Tetapi, lanjut dia, Gerindra juga perlu berhitung jika ingin menggantikan Prabowo dengan tokoh yang lain. 
     
"Bila kalkulasi Gerindra sampai meleset, yang ada nantinya alih-alih bisa menang, prosentase suara Prabowo di pilpres sebelumnya malah bisa menciut," kata Direktur Sinergi Masyarakat untuk Demokrasi Indonesia (Sigma) ini. 
     
Menurut Said, Jika Prabowo hanya menjadi 'king maker' dan menyerahkan posisi capres kepada tokoh dari parpol lain atau tokoh dari non parpol, maka Gerindra jelas akan sangat merugi.
     
"Presidential effect untuk mendapatkan dan memperbanyak perolehan suara pileg dan kursi di legislatif tidak akan tercapai," katanya.      
     
Jika parpol hanya menjadi pengusung dan tidak mendapatkan jatah capres atau cawapres, maka tentu saja mereka akan kehilangan kesempatan untuk lebih banyak meraup suara pileg dan mendudukkan wakil-wakilnya di lembaga DPR dan DPRD, ucap Said. 
     
Ia menyebutkan dalam Pemilu yang menyatukan pemilihan anggota leslatif (pileg) dan pemilihan Presiden dan Wakil Presiden (pilpres), pemilih cenderung memberikan perhatian lebih pada pertarungan pilpres yang menentukan pucuk pimpinan eksekutif nasional, ketimbang pileg.
     
Sehingga, tambah dia, dalam praktik memilih, masyarakat sebagai pemilik suara memiliki kecenderungan untuk mencoblos partai politik yang mengusung capres-cawapres pilihan mereka.
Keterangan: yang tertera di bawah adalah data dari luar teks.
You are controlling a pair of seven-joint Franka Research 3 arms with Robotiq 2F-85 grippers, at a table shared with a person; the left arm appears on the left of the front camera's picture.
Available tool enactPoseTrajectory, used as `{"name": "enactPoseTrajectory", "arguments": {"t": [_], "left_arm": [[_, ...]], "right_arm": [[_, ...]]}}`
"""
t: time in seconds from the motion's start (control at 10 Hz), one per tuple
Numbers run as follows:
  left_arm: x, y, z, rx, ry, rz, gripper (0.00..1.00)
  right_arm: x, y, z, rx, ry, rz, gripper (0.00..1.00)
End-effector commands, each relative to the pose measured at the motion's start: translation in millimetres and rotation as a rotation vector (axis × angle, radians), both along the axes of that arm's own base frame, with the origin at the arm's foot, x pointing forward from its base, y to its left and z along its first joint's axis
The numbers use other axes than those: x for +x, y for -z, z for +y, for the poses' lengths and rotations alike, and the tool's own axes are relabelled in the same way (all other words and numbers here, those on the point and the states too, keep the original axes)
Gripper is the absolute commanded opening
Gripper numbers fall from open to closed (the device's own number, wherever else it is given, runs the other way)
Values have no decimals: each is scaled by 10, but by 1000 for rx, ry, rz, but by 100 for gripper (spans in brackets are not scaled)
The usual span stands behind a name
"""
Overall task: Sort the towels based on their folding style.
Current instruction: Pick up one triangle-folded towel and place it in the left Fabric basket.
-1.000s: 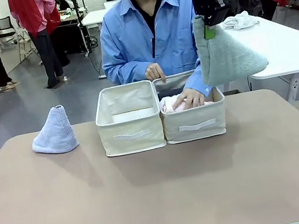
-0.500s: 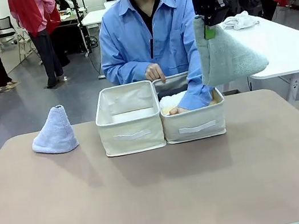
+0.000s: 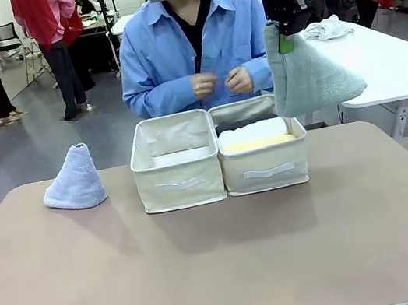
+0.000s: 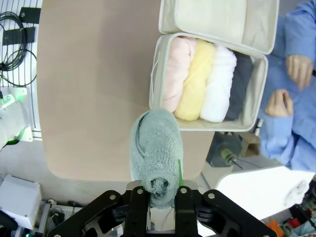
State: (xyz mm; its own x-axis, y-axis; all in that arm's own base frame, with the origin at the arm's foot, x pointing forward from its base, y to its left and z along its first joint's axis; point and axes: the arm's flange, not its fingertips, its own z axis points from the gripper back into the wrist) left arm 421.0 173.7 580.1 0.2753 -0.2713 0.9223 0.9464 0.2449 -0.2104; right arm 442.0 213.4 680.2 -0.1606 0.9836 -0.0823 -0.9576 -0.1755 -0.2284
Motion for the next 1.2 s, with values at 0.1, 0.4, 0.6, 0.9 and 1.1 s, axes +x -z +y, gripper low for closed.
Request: {"name": "enactPoseTrajectory", "arguments": {"t": [0.1, 0.4, 0.6, 0.9, 1.1], "left_arm": [[-19, -12, -5, -17, -1, -21, 100], [-19, -12, -5, -17, -1, -21, 100], [-19, -12, -5, -17, -1, -21, 100], [-19, -12, -5, -17, -1, -21, 100], [-19, -12, -5, -17, -1, -21, 100]], "right_arm": [[0, 2, -2, -10, -1, -5, 18], [0, 2, -2, -10, -1, -5, 18], [0, 2, -2, -10, -1, -5, 18], [0, 2, -2, -10, -1, -5, 18], [0, 2, -2, -10, -1, -5, 18]]}}
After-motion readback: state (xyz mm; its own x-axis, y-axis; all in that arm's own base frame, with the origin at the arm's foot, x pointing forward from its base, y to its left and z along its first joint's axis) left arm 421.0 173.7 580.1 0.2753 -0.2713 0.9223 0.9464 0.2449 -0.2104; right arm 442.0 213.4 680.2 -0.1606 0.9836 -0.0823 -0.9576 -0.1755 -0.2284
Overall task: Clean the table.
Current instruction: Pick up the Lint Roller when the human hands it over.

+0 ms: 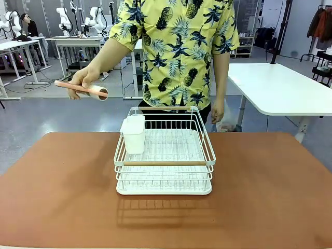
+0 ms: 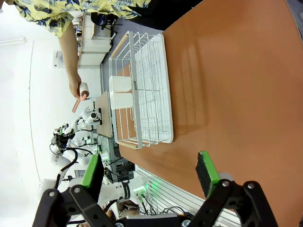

Lebih spesifik lagi, parpol yang kadernya menjadi capres atau cawapres-lah yang akan cenderung dicoblos oleh pemilih.
     
Oleh sebab itu, kata Said, tidak mengherankan jika dalam pembentukan koalisi parpol sekarang ini setiap partai politik berusaha keras memasukkan kadernya sebagai capres atau cawapres.
     
"Sebab, dengan menempatkan tokohnya sebagai capres atau cawapres, parpol berharap dapat memetik manfaat elektoral dari perilaku pemilih untuk memperbanyak perolehan suara pileg dan kursi di legislatif," tutur Said Salahudin.